_Task prompt_
Of the entries below, return only those lines from the line with "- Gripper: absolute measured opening" to the line with "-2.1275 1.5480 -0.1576", exactly, both included.

_The data_
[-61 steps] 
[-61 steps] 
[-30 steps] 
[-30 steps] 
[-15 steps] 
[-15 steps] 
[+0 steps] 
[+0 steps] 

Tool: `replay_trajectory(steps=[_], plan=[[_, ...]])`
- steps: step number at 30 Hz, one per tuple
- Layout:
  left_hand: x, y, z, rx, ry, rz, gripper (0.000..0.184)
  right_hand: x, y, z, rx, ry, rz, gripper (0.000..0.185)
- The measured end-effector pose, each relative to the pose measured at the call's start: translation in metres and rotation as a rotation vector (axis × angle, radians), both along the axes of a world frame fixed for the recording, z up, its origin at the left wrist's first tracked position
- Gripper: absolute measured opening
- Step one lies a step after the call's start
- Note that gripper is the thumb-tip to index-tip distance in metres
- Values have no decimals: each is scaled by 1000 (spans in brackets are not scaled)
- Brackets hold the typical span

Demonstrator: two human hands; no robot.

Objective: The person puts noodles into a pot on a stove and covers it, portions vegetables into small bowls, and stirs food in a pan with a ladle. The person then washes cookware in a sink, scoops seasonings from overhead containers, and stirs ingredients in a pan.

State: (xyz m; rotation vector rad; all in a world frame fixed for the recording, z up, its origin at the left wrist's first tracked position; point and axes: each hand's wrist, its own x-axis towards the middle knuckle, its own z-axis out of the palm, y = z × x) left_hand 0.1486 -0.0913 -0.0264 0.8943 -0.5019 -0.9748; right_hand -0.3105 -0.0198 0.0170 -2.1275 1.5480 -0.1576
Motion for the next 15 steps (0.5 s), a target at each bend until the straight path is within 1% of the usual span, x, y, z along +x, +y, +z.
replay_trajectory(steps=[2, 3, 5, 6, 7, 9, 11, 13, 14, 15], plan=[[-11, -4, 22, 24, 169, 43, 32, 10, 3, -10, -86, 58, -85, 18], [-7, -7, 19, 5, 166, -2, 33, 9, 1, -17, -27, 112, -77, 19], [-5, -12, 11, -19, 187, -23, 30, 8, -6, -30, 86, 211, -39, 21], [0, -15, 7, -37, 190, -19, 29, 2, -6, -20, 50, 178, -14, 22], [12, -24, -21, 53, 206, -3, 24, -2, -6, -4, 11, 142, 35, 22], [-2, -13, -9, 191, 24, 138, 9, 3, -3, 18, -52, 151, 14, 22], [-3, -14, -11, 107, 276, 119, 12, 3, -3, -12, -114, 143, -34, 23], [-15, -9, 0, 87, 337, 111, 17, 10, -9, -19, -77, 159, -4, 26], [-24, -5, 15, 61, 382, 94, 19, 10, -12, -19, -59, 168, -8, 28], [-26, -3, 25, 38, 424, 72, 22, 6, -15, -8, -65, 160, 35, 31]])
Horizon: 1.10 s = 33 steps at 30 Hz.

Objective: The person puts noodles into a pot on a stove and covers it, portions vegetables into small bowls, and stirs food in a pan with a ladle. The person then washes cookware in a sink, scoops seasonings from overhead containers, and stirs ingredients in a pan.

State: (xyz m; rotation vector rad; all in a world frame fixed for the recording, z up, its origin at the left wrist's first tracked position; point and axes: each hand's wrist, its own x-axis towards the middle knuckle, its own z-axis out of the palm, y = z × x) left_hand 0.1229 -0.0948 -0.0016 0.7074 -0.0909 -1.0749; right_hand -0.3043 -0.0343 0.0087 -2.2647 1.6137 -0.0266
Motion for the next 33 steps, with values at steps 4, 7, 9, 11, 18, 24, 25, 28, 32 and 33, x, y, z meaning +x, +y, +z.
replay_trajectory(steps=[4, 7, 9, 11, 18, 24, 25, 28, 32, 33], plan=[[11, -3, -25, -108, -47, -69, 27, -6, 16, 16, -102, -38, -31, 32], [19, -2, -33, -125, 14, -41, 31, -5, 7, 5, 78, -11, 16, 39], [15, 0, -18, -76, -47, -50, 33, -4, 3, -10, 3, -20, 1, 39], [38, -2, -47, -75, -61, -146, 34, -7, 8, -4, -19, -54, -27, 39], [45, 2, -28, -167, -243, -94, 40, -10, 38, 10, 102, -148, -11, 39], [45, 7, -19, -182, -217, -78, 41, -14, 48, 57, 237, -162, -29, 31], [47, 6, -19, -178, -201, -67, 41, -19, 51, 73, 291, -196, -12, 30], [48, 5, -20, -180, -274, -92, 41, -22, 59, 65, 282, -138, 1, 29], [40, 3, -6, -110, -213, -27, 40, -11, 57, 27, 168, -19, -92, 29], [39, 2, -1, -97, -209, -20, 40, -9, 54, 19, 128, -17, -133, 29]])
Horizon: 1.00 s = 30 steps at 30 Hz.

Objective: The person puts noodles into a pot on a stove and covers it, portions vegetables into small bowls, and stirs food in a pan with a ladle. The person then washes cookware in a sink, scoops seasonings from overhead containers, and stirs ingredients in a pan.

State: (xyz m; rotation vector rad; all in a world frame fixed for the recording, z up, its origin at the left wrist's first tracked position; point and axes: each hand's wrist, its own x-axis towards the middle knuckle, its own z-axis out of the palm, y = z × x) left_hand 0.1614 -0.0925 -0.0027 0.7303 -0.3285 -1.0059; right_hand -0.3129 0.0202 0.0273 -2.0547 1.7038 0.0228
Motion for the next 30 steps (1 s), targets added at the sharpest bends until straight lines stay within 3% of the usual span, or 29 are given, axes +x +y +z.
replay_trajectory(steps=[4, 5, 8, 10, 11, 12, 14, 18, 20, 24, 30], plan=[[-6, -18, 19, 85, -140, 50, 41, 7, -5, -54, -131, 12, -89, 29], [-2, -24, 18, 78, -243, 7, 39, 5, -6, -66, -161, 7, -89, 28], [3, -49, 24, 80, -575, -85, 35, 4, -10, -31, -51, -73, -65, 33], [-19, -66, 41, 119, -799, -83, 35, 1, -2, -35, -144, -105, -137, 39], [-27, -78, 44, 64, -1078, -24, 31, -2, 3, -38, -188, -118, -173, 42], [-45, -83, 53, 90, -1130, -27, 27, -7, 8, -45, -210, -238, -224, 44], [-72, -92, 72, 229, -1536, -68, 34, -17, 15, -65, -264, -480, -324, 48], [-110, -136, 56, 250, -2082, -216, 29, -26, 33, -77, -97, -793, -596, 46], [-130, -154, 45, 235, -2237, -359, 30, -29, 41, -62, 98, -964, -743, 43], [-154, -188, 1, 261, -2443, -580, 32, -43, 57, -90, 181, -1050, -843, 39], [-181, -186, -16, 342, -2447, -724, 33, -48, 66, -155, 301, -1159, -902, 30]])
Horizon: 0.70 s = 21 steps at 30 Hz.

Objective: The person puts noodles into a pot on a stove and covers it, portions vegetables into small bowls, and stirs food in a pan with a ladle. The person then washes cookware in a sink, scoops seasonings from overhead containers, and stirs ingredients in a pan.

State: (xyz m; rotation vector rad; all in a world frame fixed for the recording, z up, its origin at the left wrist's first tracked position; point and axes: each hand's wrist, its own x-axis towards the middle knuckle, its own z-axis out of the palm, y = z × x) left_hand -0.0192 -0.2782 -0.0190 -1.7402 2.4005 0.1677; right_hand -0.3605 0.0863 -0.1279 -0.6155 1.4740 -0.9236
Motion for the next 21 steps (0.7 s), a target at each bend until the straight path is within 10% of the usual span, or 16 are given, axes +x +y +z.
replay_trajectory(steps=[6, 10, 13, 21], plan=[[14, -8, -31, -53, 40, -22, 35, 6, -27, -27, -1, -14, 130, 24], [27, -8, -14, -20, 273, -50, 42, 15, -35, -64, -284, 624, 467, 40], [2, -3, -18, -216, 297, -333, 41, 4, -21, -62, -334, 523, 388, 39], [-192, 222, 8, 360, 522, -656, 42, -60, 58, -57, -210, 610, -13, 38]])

_Exercise answer_
- Gripper: absolute measured opening
- Step one lies a step after the call's start
- Note that gripper is the thumb-tip to index-tip distance in metres
- Values have no decimals: each is scaled by 1000 (spans in brackets are not scaled)
- Brackets hold the typical span

Demonstrator: two human hands; no robot.

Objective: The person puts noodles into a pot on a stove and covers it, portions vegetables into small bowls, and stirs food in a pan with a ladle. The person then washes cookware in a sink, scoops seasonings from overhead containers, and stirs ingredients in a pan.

State: (xyz m; rotation vector rad; all in a world frame fixed for the recording, z up, its origin at the left wrist's first tracked position; point and axes: each hand's wrist, its own x-axis towards the middle knuckle, its own z-axis out of the palm, y = z × x) left_hand 0.1486 -0.0913 -0.0264 0.8943 -0.5019 -0.9748; right_hand -0.3105 -0.0198 0.0170 -2.1275 1.5480 -0.1576

Nothing else belongs to the answer.